Working from the records below, repeat exactly the lines starting at the line that contains "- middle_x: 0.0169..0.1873" and ending at the line that contains "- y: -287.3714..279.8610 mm", inclusive.

======

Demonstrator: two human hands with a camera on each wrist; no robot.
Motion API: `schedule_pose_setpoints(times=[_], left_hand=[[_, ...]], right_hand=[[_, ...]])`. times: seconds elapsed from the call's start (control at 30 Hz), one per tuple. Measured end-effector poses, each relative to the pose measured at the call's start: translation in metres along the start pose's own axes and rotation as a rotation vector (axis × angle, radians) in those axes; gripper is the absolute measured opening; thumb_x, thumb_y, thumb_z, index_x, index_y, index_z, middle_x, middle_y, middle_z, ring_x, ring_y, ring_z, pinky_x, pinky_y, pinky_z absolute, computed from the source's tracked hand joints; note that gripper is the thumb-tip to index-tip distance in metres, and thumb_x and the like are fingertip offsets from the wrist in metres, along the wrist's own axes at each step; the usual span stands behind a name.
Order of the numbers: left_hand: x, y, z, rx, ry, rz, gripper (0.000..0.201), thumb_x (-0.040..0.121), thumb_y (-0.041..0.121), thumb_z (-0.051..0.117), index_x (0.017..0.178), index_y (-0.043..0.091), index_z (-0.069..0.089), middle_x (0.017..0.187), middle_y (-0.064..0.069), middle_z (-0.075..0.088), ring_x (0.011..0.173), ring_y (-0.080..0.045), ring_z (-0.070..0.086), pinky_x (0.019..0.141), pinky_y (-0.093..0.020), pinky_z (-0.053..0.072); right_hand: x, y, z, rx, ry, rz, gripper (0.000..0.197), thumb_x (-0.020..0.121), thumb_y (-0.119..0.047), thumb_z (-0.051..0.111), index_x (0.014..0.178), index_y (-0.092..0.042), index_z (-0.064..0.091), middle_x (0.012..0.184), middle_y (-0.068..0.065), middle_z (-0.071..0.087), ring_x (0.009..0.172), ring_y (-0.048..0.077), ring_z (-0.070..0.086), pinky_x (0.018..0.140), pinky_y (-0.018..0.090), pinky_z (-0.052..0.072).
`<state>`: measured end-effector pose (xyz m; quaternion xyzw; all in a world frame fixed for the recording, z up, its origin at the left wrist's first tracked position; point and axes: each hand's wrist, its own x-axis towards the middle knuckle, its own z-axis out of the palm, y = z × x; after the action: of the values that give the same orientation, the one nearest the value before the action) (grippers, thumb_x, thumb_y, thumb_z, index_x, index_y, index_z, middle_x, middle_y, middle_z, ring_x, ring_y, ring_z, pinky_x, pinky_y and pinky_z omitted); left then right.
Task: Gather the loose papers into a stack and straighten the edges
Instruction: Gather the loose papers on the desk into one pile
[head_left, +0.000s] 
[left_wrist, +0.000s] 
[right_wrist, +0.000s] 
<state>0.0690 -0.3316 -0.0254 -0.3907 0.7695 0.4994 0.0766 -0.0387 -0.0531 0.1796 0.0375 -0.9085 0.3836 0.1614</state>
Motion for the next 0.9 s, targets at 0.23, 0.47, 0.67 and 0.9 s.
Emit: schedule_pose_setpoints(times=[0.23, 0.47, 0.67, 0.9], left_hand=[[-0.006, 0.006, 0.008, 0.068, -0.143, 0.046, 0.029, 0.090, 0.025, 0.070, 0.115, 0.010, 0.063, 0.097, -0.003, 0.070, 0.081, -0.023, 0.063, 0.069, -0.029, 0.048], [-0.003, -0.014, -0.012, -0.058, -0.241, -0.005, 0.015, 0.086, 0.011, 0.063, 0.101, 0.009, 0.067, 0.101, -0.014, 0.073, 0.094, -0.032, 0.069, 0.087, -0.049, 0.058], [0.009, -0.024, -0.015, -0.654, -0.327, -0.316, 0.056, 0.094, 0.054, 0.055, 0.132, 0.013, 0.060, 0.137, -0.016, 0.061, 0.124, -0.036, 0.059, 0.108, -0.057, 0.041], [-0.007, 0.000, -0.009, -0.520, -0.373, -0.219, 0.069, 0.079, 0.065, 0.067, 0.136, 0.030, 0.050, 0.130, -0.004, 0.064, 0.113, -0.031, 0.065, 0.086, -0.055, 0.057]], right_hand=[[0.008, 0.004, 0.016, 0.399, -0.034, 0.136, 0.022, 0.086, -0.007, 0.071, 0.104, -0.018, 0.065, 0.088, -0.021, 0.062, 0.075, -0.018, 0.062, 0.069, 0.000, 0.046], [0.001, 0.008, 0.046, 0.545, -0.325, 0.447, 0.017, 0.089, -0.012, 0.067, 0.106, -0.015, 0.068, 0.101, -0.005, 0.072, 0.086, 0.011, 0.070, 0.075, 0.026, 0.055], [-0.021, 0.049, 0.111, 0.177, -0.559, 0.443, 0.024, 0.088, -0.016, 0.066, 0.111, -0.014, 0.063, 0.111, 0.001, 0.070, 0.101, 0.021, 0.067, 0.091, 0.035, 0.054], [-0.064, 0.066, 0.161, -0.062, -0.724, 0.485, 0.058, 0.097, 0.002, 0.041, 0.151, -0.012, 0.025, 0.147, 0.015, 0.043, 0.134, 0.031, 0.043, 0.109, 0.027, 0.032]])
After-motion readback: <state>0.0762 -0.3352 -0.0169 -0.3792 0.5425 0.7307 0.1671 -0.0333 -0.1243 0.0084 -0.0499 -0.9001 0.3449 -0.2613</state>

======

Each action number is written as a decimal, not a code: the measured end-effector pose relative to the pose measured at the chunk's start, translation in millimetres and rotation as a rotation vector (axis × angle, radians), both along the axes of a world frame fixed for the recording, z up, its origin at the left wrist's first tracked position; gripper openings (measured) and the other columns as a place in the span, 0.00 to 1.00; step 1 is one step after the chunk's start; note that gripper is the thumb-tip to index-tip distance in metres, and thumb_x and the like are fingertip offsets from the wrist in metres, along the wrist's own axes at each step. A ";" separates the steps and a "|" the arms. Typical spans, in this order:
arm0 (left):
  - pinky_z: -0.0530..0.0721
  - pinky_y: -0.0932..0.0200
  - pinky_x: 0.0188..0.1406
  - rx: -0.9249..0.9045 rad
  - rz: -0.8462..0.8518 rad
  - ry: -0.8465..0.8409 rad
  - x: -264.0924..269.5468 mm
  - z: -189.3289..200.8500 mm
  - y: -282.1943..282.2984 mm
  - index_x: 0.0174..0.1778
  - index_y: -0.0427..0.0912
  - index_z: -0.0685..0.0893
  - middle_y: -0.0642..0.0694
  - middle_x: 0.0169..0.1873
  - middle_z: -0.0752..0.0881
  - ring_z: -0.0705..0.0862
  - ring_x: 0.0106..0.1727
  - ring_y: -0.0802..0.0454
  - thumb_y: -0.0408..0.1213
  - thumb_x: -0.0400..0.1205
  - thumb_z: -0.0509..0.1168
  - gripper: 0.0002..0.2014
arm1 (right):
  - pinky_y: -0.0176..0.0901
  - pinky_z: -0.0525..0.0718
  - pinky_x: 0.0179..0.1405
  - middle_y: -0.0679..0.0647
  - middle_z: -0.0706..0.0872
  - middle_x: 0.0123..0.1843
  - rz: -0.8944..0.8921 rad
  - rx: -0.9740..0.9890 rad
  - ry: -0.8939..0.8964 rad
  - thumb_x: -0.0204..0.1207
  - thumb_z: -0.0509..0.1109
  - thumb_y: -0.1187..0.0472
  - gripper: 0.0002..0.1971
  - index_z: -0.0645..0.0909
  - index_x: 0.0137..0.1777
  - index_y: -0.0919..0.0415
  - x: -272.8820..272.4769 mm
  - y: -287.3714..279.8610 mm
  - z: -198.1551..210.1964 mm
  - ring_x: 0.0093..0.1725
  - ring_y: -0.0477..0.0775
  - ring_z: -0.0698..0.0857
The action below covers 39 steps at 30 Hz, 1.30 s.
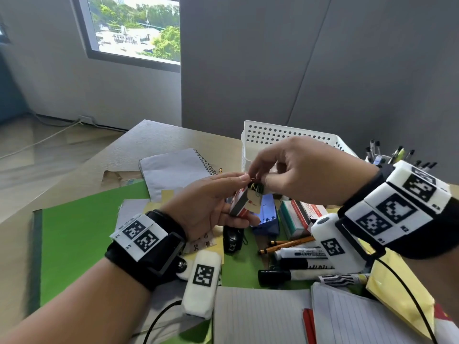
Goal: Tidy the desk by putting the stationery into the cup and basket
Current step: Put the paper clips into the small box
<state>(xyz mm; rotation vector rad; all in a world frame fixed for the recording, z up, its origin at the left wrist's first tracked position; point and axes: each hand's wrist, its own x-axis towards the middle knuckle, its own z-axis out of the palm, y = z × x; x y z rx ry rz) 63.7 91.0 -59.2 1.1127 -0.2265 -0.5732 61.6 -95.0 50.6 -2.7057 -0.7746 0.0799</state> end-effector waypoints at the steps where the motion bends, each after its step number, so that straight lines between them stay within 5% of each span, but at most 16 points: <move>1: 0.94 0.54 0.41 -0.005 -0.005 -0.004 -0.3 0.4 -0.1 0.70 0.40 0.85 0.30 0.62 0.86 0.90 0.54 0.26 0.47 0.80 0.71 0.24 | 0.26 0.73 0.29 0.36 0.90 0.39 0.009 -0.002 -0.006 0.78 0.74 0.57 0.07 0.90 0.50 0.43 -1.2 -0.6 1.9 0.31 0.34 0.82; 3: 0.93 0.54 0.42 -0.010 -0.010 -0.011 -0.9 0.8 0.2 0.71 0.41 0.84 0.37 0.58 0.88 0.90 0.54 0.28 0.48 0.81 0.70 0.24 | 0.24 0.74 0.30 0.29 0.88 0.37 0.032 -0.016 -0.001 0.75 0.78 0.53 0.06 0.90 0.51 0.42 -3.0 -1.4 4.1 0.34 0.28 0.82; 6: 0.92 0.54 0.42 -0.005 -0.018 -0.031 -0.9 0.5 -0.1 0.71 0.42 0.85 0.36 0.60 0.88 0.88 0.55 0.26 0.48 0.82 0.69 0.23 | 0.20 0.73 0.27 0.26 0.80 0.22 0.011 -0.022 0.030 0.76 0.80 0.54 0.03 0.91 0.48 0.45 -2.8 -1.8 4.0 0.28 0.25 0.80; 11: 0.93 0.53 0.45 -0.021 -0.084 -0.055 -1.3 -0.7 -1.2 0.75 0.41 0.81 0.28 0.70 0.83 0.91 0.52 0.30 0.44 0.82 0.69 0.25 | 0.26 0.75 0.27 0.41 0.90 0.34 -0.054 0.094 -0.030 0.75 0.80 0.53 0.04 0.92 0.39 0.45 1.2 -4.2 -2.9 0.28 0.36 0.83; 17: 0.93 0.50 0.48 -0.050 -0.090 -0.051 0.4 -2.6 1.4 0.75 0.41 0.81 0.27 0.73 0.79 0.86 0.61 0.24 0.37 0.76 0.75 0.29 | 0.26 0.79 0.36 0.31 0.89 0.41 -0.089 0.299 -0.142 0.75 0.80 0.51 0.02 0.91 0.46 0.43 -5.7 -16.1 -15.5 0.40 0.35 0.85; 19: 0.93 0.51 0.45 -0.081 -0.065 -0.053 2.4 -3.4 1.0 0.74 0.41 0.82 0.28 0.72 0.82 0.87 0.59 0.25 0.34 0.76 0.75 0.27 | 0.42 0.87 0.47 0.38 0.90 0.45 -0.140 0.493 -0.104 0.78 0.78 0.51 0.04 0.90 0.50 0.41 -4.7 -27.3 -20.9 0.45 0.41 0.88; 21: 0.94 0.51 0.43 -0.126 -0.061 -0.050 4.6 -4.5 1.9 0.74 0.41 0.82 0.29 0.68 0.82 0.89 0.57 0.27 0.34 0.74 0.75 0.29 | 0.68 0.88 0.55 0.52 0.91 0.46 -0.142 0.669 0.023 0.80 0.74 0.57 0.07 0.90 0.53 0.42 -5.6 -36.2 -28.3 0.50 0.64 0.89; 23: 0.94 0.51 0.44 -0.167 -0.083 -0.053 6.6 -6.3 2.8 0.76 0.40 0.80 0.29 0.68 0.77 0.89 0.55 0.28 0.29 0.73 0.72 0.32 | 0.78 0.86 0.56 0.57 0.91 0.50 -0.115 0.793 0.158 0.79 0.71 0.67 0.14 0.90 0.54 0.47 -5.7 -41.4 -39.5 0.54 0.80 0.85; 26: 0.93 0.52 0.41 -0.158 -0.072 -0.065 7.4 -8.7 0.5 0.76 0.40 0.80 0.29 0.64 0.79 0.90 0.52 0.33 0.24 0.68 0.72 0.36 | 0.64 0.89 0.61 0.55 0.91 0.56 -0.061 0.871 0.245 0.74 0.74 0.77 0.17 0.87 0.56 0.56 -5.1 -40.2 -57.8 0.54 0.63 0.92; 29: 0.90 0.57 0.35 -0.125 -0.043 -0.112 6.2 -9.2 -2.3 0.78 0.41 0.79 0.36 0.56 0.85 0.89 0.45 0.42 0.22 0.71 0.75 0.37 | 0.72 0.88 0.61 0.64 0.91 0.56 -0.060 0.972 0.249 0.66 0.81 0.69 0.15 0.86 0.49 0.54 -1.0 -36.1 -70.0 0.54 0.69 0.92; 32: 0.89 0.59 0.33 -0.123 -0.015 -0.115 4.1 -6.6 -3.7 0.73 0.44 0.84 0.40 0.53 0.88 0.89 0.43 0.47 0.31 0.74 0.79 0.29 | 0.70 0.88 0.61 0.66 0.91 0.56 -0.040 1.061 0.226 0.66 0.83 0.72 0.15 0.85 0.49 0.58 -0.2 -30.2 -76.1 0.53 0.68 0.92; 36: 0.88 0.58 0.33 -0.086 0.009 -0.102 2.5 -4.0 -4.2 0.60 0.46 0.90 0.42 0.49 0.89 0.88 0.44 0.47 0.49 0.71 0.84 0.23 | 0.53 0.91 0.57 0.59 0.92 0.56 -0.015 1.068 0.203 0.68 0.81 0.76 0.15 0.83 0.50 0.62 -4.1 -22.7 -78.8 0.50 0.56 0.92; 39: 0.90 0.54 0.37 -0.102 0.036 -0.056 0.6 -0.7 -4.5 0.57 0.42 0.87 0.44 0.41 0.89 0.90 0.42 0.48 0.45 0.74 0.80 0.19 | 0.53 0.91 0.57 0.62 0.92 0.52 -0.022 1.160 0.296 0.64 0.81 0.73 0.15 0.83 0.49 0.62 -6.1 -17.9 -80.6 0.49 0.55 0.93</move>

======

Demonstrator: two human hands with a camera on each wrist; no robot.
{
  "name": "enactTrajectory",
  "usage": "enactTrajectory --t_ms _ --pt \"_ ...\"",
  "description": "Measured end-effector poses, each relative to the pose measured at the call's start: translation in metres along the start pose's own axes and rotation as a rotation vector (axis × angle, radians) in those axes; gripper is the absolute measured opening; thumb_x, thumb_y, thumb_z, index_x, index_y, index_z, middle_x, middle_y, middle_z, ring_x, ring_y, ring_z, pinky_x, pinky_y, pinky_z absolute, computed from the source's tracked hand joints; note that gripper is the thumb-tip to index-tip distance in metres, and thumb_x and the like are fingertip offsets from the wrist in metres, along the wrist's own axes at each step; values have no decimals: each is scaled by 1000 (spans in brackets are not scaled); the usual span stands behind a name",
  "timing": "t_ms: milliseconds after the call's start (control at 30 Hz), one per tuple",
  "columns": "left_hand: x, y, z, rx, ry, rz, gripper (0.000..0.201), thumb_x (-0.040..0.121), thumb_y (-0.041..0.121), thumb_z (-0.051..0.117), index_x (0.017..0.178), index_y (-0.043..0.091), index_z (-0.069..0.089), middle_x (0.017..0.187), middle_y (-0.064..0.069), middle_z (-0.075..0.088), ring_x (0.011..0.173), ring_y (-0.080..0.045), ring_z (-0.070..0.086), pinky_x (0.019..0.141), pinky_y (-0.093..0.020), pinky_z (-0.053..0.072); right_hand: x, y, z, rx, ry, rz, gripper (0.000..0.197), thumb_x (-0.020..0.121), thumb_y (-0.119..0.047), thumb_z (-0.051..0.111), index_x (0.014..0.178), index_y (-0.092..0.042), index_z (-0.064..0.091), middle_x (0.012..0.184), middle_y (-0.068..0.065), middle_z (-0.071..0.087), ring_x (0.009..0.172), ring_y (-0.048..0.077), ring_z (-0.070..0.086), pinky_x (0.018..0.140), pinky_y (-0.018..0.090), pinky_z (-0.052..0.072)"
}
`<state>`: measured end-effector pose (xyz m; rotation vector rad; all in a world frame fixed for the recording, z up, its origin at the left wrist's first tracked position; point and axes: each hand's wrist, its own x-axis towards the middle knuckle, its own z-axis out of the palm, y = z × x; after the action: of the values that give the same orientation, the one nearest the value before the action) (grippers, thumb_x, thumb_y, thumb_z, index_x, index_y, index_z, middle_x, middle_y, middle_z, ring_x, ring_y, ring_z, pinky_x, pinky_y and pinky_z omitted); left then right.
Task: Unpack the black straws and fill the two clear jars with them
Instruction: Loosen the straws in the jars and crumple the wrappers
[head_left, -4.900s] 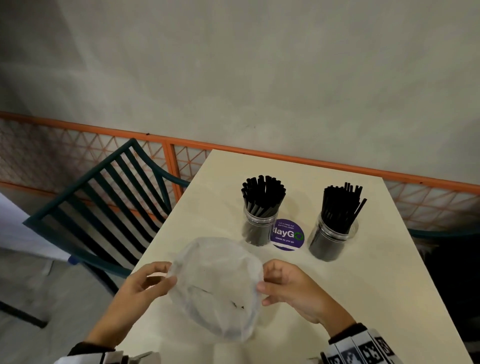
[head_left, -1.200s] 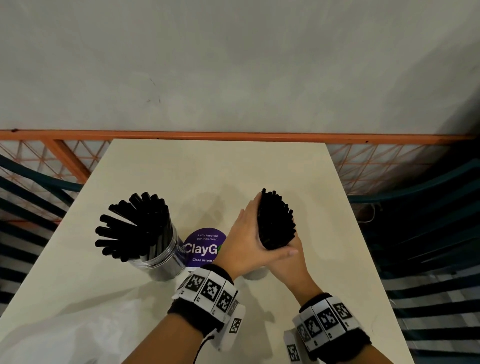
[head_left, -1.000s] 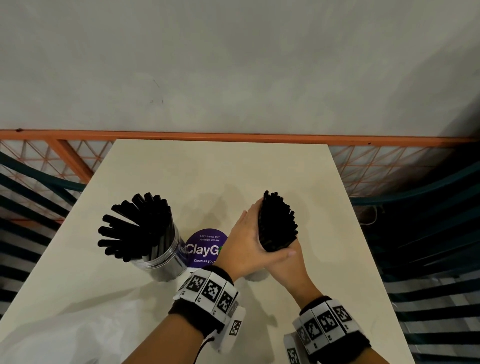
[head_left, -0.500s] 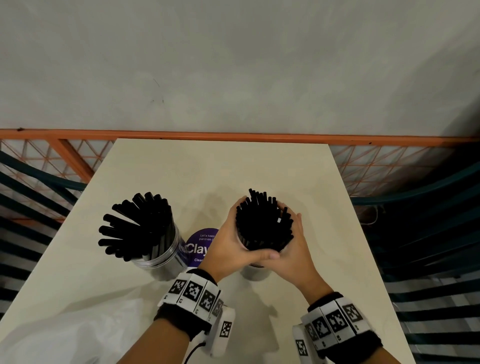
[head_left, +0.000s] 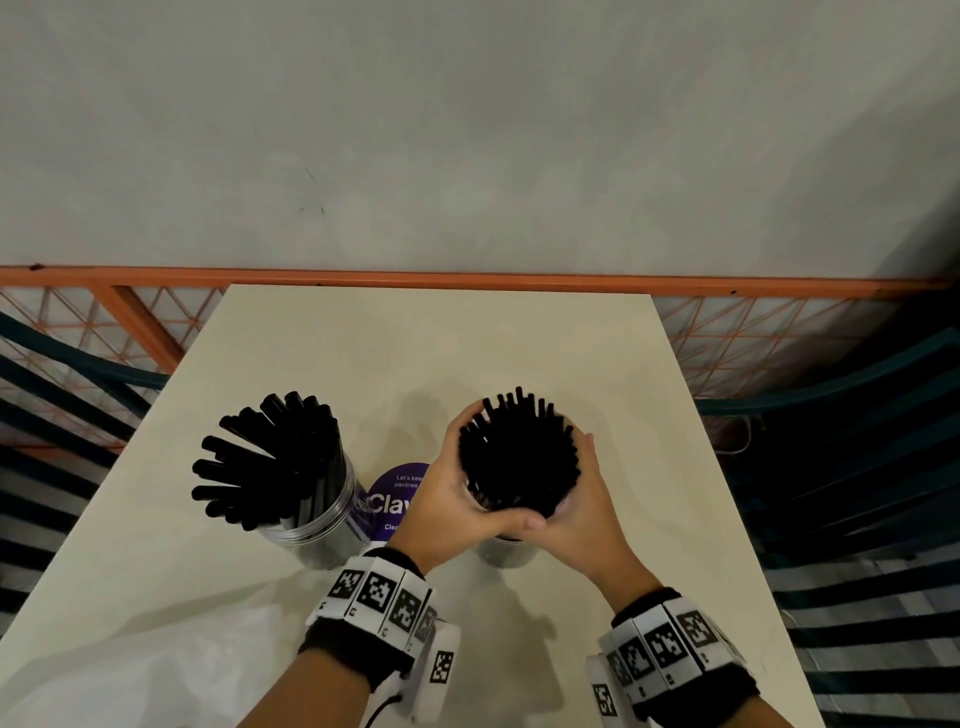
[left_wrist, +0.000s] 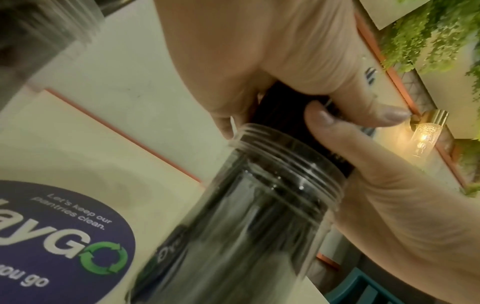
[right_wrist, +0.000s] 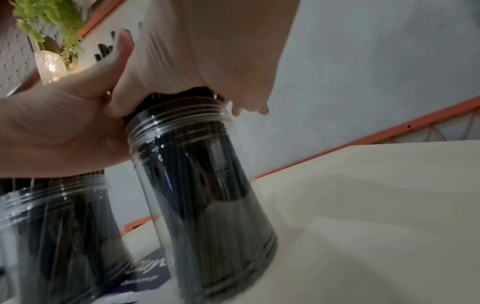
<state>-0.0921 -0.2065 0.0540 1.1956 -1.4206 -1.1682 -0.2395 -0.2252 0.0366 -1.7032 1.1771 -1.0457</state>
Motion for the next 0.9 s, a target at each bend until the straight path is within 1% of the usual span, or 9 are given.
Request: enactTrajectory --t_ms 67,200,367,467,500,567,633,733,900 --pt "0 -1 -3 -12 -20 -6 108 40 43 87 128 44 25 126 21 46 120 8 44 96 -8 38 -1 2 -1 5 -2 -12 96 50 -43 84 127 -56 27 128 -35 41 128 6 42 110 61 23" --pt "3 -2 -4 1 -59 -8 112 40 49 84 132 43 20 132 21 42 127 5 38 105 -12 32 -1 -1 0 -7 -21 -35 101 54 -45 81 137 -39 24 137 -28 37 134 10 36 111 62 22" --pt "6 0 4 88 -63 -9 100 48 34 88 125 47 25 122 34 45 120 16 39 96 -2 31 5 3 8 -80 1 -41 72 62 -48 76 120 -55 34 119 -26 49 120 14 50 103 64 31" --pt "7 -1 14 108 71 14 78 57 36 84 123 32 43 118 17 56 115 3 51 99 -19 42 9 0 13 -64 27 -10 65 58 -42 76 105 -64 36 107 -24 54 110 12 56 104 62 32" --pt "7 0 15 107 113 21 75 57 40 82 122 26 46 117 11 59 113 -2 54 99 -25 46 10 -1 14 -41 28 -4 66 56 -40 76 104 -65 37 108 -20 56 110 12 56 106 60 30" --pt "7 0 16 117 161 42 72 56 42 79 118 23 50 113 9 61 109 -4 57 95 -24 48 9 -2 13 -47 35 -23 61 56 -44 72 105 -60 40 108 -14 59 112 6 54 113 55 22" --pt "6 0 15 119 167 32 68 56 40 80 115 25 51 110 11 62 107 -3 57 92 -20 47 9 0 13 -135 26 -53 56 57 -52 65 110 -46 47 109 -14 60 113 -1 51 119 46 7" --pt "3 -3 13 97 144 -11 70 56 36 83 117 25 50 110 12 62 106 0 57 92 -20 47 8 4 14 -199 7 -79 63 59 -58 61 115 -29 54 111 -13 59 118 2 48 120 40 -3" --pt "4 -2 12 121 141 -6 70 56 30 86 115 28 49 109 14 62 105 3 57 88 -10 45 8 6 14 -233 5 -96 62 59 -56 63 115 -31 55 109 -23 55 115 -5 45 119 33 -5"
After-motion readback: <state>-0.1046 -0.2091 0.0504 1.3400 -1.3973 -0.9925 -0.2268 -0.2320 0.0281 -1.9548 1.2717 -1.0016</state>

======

- Answer to this exercise -
  - middle_x: 0.0169..0.1873
  - middle_z: -0.0752..0.0881
  - ring_z: -0.0705..0.0862
  - ring_x: 0.0106..0.1727
  - ring_y: -0.0802..0.0454
  - thumb_y: -0.0408..0.1213
  - thumb_x: -0.0400..0.1205
  - thumb_z: -0.0509..0.1168
  - gripper: 0.0002..0.2014
arm1 (right):
  - pinky_y: -0.0176..0.0901
  - pinky_z: -0.0525..0.0718
  - pinky_x: 0.0179..0.1405
  - middle_y: -0.0679..0.0647
  - middle_z: -0.0706..0.0872
  - middle_x: 0.0123..0.1843
  - rz: -0.8944..0.8921 rad
  - rx: -0.9740..0.9890 rad
  - ry: -0.8939..0.8964 rad
  - thumb_x: -0.0204..0.1207
  - thumb_z: -0.0509..0.1109
  - thumb_y: -0.1187..0.0472
  - gripper: 0.0002..0.1971
  - index_z: -0.0645..0.0909
  - index_x: 0.0137..0.1777
  - index_y: -0.0919..0.0415
  - x: -272.8820..272.4769 mm
  - y: -287.3714..279.8610 mm

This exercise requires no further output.